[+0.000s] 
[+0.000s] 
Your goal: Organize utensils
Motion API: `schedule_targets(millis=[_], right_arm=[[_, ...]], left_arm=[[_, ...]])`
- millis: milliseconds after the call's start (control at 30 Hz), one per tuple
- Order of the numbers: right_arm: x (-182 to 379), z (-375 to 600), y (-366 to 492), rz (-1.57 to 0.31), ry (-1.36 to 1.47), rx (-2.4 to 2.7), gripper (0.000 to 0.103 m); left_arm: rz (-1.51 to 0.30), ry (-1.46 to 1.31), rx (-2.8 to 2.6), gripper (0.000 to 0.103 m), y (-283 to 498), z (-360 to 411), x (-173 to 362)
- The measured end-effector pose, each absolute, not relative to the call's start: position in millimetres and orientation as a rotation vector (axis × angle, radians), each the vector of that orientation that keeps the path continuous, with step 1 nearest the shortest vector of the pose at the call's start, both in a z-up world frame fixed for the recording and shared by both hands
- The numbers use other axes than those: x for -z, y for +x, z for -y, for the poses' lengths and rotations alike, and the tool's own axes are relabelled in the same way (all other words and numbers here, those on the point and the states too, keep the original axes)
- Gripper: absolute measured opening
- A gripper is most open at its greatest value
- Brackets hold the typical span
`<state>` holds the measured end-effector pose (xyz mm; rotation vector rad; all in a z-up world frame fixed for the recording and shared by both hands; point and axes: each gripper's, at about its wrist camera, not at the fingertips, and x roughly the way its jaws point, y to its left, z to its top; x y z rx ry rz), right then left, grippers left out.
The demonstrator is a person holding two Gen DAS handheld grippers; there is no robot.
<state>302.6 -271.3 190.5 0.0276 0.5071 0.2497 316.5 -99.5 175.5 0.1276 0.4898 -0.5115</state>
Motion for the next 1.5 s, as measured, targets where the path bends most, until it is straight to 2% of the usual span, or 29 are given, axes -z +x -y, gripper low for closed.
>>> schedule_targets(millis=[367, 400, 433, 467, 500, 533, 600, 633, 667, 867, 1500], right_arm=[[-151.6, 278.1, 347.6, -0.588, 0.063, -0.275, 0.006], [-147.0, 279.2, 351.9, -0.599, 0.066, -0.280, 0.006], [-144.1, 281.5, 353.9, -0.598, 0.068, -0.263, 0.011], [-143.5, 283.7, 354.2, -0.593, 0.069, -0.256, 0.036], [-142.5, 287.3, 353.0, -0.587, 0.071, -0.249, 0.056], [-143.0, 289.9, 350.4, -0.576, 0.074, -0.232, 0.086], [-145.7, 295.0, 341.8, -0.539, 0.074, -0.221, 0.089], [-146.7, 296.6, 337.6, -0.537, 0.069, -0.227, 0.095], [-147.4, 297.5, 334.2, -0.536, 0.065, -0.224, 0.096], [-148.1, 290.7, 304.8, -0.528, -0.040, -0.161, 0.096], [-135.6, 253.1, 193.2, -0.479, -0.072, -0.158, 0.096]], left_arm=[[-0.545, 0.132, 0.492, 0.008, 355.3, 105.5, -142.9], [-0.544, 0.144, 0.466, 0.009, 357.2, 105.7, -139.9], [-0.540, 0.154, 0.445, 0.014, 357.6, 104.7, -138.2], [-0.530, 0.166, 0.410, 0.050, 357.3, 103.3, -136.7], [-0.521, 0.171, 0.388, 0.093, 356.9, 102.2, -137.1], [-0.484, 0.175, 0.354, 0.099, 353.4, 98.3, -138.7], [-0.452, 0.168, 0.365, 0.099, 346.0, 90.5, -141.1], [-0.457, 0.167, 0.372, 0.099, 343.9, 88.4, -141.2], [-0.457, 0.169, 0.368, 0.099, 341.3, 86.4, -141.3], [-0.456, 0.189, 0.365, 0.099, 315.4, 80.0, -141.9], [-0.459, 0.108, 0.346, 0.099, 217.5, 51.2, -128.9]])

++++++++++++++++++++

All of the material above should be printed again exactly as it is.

[+0.000s] 
[+0.000s] 
Your goal: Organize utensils
Motion API: `schedule_targets(millis=[_], right_arm=[[_, ...]], left_arm=[[_, ...]])`
- millis: milliseconds after the call's start (control at 30 Hz), one per tuple
- Order of the numbers: right_arm: x (-182 to 379), z (-375 to 600), y (-366 to 492), rz (-1.57 to 0.31), ry (-1.36 to 1.47), rx (-2.4 to 2.7), gripper (0.000 to 0.103 m); left_arm: rz (-1.51 to 0.30), ry (-1.46 to 1.31), rx (-2.8 to 2.6), gripper (0.000 to 0.103 m), y (-283 to 498), z (-360 to 411), x (-173 to 362)
- The measured end-effector pose, each absolute, not relative to the call's start: position in millimetres and orientation as a rotation vector (axis × angle, radians), each the vector of that orientation that keeps the path continuous, with step 1 nearest the shortest vector of the pose at the call's start, both in a z-up world frame fixed for the recording and shared by both hands
- The numbers use other axes than those: x for -z, y for +x, z for -y, for the poses' lengths and rotations alike, and the tool's own axes are relabelled in the same way (all other words and numbers here, those on the point and the states too, keep the original axes)
- Gripper: absolute measured opening
- A gripper is most open at its greatest value
- Brackets hold the typical span
`<state>` holds the measured end-effector pose (xyz mm; rotation vector rad; all in a z-up world frame fixed for the recording and shared by both hands; point and axes: each gripper's, at about its wrist camera, not at the fingertips, and x roughly the way its jaws point, y to its left, z to its top; x y z rx ry rz), right then left, grippers left out.
The demonstrator is a person holding two Gen DAS handheld grippers; there is no robot.
<state>302.6 -271.3 190.5 0.0276 0.5071 0.2497 316.5 -99.5 175.5 0.1276 0.4898 -0.5115</state>
Motion for the next 1.5 s, as measured, targets where the path bends most, until it is straight to 2% of the usual span, or 29 are given, axes -z +x -y, gripper low for closed.
>>> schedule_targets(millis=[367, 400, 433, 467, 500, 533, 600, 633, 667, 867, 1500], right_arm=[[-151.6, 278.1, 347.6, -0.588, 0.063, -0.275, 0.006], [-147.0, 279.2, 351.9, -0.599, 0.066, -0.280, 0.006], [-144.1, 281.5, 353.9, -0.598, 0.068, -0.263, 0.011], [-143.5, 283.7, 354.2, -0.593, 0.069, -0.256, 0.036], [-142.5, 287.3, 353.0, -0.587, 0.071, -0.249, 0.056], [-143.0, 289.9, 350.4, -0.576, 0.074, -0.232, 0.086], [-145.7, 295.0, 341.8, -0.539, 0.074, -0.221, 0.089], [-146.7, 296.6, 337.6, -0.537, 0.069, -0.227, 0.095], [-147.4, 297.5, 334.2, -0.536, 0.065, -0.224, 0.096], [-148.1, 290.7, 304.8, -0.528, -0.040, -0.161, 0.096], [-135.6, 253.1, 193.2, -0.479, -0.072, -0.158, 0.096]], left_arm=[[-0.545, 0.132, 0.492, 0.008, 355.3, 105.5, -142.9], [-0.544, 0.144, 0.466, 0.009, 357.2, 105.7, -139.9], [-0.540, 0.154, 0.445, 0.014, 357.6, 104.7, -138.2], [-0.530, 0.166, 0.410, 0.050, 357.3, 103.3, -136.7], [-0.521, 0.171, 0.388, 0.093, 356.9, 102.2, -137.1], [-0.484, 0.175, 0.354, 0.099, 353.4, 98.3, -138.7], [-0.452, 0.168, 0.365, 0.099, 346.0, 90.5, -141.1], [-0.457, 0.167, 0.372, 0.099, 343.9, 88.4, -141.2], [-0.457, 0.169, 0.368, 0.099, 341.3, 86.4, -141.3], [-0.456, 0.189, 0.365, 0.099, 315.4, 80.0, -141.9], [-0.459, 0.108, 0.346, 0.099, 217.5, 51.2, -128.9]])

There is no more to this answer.